Extracted data:
──────

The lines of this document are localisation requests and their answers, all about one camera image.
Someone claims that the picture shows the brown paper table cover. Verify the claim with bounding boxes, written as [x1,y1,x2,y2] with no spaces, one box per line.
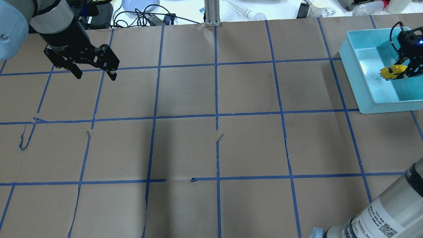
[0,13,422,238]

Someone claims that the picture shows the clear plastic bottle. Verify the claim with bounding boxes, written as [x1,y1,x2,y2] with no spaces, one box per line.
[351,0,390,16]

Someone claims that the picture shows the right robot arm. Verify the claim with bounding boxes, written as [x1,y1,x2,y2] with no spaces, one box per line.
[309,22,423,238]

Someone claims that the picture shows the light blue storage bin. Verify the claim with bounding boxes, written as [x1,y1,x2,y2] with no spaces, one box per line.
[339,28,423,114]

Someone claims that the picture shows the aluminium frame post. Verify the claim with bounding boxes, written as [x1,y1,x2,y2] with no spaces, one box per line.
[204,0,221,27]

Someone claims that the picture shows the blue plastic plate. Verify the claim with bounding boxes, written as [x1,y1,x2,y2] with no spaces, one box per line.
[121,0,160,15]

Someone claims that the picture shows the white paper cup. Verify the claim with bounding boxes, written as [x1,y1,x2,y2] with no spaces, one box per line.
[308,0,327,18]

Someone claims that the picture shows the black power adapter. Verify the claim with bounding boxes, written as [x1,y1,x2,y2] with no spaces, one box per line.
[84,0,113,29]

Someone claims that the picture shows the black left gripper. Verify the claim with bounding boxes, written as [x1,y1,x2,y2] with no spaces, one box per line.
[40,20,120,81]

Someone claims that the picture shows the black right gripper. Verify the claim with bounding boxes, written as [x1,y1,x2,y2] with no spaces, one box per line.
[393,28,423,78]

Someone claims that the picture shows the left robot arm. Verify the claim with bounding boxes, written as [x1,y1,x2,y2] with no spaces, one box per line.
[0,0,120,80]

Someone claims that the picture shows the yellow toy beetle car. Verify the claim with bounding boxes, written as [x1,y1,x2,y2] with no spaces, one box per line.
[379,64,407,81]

──────

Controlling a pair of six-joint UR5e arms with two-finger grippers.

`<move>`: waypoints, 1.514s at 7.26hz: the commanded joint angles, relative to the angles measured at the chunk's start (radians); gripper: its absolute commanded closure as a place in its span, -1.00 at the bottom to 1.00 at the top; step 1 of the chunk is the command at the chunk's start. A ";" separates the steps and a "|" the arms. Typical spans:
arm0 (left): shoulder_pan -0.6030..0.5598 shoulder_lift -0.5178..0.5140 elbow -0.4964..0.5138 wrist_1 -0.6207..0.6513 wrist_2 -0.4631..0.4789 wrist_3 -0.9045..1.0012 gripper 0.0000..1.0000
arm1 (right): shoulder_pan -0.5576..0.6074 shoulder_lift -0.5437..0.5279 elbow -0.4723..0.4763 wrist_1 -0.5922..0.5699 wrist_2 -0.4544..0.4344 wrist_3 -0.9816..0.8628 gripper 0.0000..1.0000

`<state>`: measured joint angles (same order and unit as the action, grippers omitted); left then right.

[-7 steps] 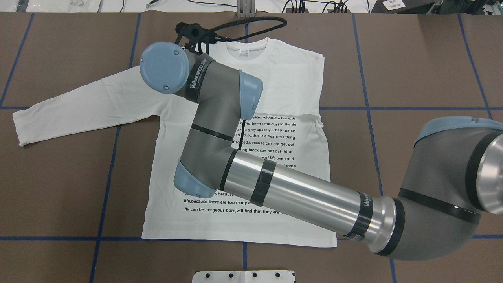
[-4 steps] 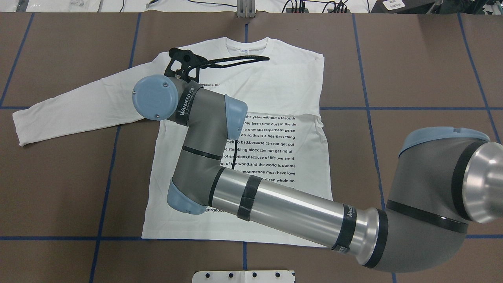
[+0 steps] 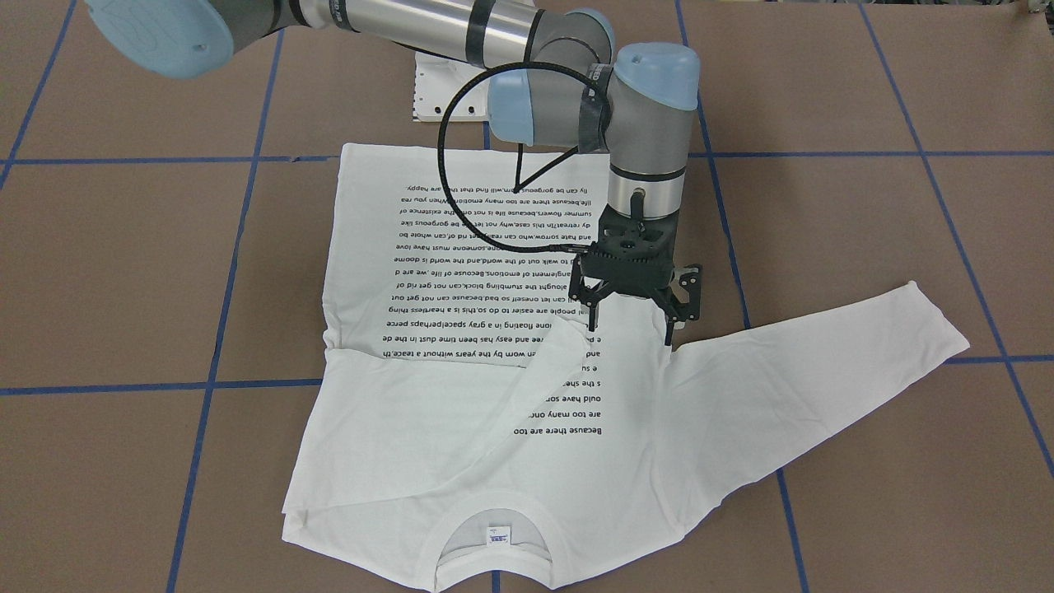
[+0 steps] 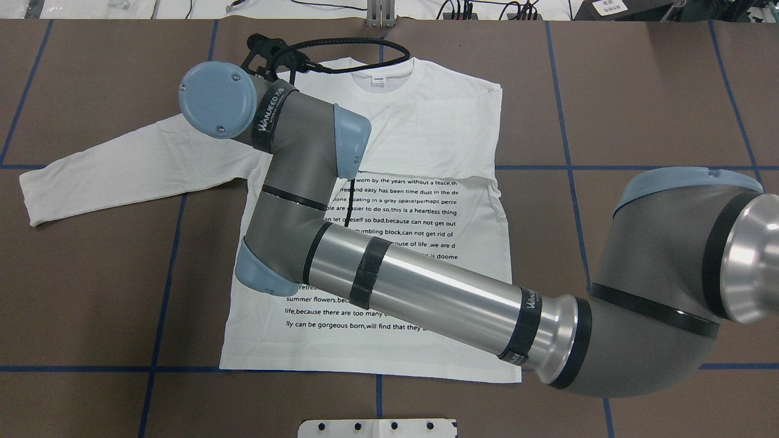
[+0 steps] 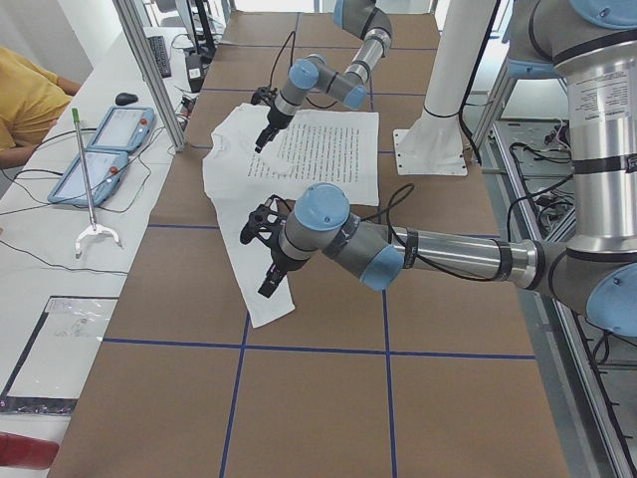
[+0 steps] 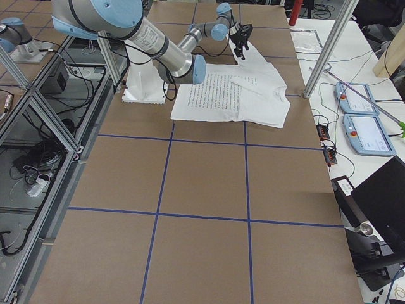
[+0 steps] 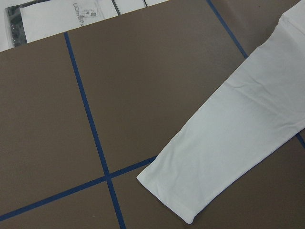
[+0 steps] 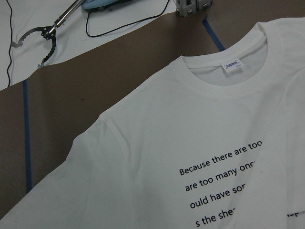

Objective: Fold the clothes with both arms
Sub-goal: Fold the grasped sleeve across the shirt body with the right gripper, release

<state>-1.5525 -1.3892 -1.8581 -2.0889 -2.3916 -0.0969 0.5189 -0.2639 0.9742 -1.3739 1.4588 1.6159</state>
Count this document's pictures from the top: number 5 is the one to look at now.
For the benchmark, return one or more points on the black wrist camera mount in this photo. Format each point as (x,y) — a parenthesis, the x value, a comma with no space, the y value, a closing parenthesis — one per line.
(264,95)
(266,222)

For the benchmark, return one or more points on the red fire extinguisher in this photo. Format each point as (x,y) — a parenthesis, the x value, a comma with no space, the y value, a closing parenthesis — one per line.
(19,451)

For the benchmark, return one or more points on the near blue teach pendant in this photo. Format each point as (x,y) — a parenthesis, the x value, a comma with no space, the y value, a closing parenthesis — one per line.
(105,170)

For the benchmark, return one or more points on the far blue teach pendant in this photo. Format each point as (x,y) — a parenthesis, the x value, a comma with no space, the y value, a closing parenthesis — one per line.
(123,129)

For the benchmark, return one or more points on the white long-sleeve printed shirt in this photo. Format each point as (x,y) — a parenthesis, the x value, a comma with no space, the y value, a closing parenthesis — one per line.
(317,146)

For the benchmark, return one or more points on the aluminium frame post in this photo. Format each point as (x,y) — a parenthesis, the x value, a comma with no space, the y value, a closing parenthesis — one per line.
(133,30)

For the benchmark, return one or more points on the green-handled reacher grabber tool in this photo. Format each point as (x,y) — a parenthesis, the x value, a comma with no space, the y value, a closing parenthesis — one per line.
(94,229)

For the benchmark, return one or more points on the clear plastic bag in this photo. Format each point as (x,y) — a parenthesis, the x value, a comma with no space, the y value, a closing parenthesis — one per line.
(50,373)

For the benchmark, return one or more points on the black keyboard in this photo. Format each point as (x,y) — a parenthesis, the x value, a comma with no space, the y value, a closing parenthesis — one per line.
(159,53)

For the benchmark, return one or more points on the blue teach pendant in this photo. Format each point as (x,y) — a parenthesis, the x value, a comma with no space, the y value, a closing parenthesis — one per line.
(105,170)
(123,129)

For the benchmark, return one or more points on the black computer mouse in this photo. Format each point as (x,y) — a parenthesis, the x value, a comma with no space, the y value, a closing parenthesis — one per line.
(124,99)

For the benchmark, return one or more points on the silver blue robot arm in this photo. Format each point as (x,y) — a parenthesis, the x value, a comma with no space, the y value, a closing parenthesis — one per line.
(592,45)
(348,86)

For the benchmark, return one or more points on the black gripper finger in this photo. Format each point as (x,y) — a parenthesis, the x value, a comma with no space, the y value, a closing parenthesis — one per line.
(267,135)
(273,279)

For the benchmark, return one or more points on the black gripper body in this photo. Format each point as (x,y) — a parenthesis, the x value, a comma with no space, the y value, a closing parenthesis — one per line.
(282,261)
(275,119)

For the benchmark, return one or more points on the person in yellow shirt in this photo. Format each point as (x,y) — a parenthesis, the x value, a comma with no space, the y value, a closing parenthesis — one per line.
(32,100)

──────

Task directions: Copy out each line of the listing that holds "state".

Worked solution:
`<state>`: measured joint angles (same order and unit as the action, grippers omitted); left then right.
<state>-1.5525 -1.3892 -1.8581 -2.0889 -2.3916 -0.0969 0.5189 -0.2639 0.9742 -1.3739 1.4588 1.6159</state>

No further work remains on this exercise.